**** DATA SECTION

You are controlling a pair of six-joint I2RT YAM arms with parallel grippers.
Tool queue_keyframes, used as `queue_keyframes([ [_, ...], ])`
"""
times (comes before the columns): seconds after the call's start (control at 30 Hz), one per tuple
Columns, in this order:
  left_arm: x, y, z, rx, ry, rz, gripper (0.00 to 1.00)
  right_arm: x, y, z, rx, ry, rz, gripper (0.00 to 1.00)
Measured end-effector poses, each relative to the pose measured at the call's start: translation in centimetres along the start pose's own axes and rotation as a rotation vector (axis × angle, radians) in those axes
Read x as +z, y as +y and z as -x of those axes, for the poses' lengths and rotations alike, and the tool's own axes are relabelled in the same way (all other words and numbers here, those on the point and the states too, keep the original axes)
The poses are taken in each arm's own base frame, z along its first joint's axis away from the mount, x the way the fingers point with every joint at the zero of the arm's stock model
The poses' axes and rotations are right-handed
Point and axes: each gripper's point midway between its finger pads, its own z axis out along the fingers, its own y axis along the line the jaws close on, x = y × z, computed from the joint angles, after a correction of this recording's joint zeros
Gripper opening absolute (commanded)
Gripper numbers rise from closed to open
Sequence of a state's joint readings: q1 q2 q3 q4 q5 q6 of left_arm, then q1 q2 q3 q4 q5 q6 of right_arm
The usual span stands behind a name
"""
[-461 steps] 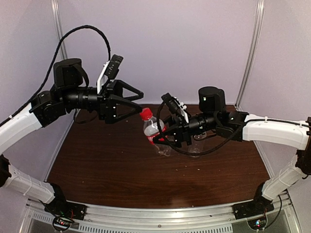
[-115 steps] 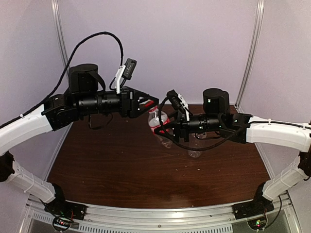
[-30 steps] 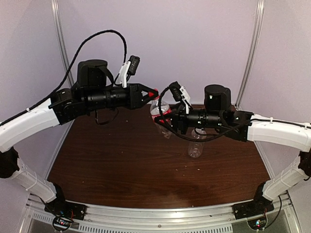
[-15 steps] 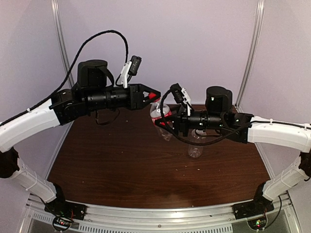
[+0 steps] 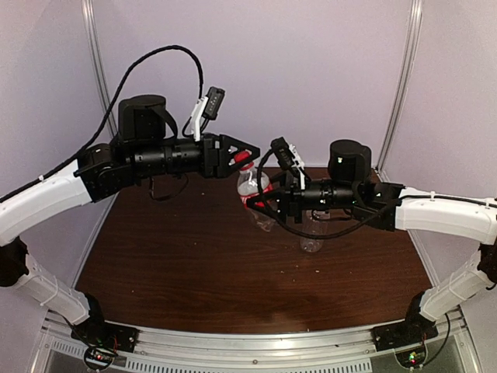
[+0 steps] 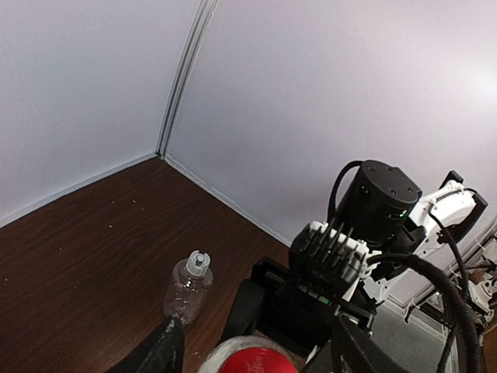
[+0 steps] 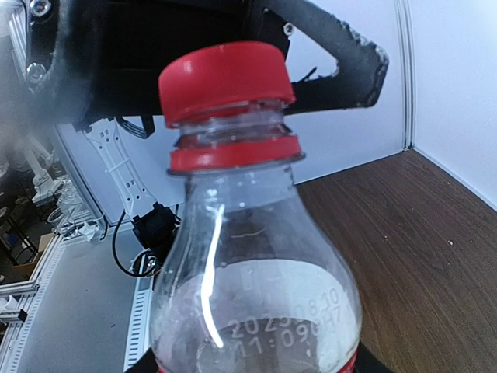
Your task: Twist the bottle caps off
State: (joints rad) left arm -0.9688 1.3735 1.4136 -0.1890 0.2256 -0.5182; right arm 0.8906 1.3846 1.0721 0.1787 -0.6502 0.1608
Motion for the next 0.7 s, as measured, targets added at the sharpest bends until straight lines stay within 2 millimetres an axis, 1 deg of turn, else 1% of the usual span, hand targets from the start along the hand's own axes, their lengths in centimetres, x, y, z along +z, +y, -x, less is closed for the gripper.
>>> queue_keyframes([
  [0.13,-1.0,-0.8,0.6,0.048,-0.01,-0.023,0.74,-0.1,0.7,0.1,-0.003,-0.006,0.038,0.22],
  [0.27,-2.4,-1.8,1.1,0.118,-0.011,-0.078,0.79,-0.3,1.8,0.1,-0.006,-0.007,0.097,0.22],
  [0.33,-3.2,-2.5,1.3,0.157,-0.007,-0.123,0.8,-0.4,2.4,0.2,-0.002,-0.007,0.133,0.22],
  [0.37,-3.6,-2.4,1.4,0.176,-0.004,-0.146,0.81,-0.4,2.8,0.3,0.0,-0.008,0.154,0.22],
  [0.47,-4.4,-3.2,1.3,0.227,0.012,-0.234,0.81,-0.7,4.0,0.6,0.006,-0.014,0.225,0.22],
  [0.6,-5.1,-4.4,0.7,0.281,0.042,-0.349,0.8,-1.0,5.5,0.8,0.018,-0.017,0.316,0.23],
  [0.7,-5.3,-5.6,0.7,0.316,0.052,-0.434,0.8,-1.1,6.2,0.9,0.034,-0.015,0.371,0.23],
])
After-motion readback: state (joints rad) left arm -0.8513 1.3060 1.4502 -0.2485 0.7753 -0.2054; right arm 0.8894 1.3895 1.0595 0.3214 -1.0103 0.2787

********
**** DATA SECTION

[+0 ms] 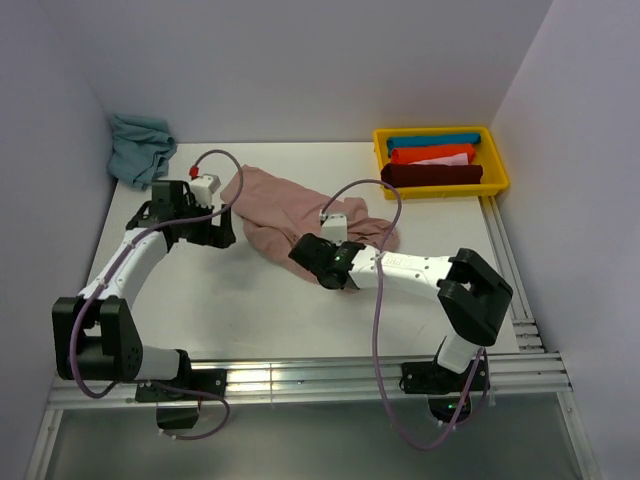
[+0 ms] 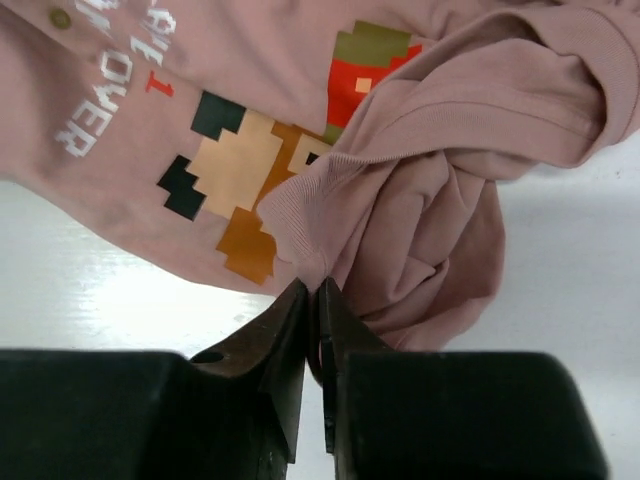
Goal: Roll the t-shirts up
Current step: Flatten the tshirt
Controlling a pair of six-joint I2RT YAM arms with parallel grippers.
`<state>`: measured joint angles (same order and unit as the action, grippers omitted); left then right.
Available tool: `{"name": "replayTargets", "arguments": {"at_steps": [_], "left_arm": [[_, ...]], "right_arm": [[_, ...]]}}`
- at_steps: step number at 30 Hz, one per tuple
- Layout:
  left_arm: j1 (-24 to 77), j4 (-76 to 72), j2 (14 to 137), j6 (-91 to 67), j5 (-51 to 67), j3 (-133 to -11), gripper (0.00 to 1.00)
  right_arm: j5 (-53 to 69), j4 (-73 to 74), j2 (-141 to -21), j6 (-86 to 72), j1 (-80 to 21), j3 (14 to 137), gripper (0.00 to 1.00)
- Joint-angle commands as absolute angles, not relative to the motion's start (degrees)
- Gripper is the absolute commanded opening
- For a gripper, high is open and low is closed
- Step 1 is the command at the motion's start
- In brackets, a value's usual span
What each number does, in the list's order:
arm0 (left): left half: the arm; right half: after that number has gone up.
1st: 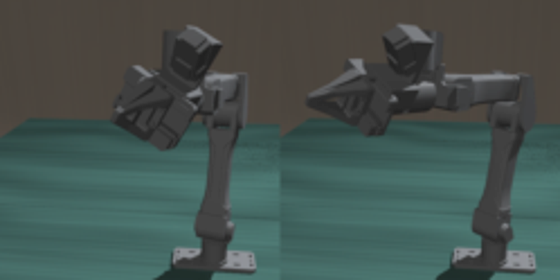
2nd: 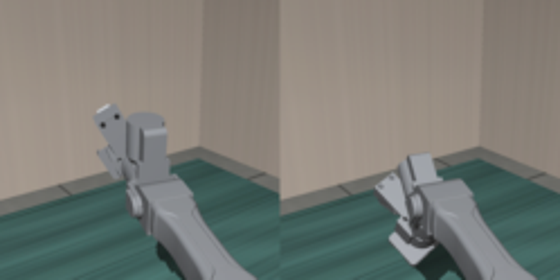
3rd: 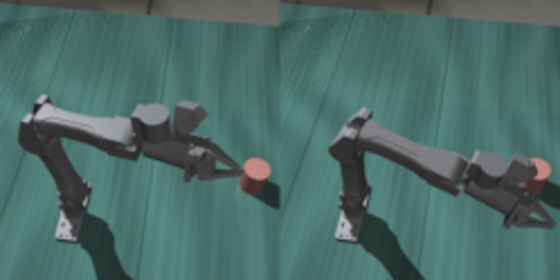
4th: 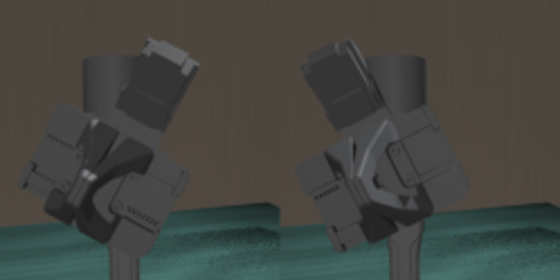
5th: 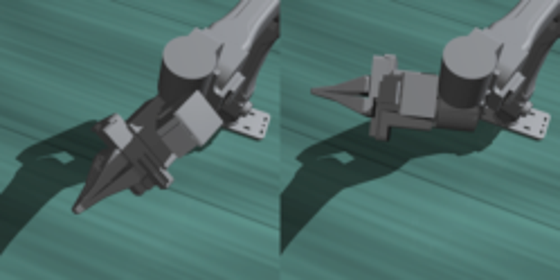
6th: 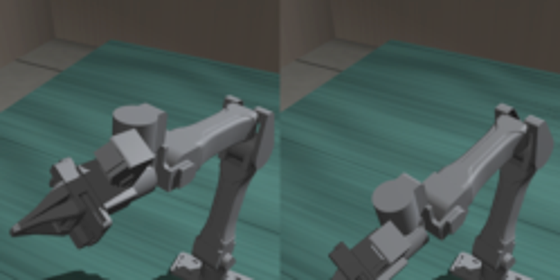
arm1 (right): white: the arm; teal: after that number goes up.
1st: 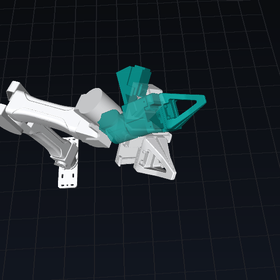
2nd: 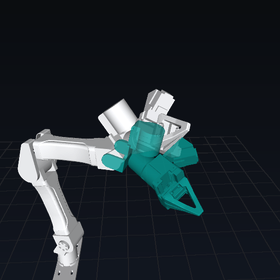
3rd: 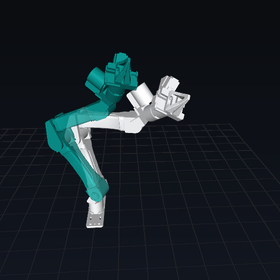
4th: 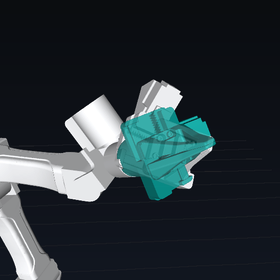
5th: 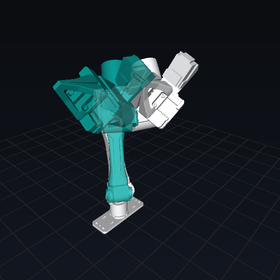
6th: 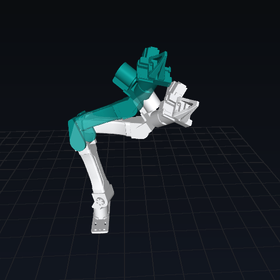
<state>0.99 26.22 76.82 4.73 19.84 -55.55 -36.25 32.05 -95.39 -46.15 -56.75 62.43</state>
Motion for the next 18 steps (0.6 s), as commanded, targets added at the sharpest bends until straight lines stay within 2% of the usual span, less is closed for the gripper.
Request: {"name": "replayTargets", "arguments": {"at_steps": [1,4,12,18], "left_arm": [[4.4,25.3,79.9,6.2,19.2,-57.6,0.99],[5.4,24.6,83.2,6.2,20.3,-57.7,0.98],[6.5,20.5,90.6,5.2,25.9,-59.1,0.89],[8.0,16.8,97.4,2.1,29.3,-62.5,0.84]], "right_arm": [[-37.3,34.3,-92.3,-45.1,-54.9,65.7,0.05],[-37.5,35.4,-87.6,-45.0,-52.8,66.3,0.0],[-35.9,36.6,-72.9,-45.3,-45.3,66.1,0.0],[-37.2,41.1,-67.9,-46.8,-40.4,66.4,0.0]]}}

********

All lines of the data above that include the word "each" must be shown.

### REPLY TO THE EXERCISE
Measured end-effector poses, each relative to the pose measured at the call's start: translation in centimetres along the start pose's own axes and rotation as a rotation vector (axis × angle, radians) in those axes
The poses are taken in each arm's own base frame, z along its first joint's axis away from the mount, x the way the fingers point with every joint at the zero of the arm's stock model
Point and axes: each gripper's point midway between its finger pads, its own z axis out along the fingers, its own y axis along the line the jaws close on, x = y × z, computed from the joint angles, after a correction of this recording's joint zeros
What each number does, in the list's order:

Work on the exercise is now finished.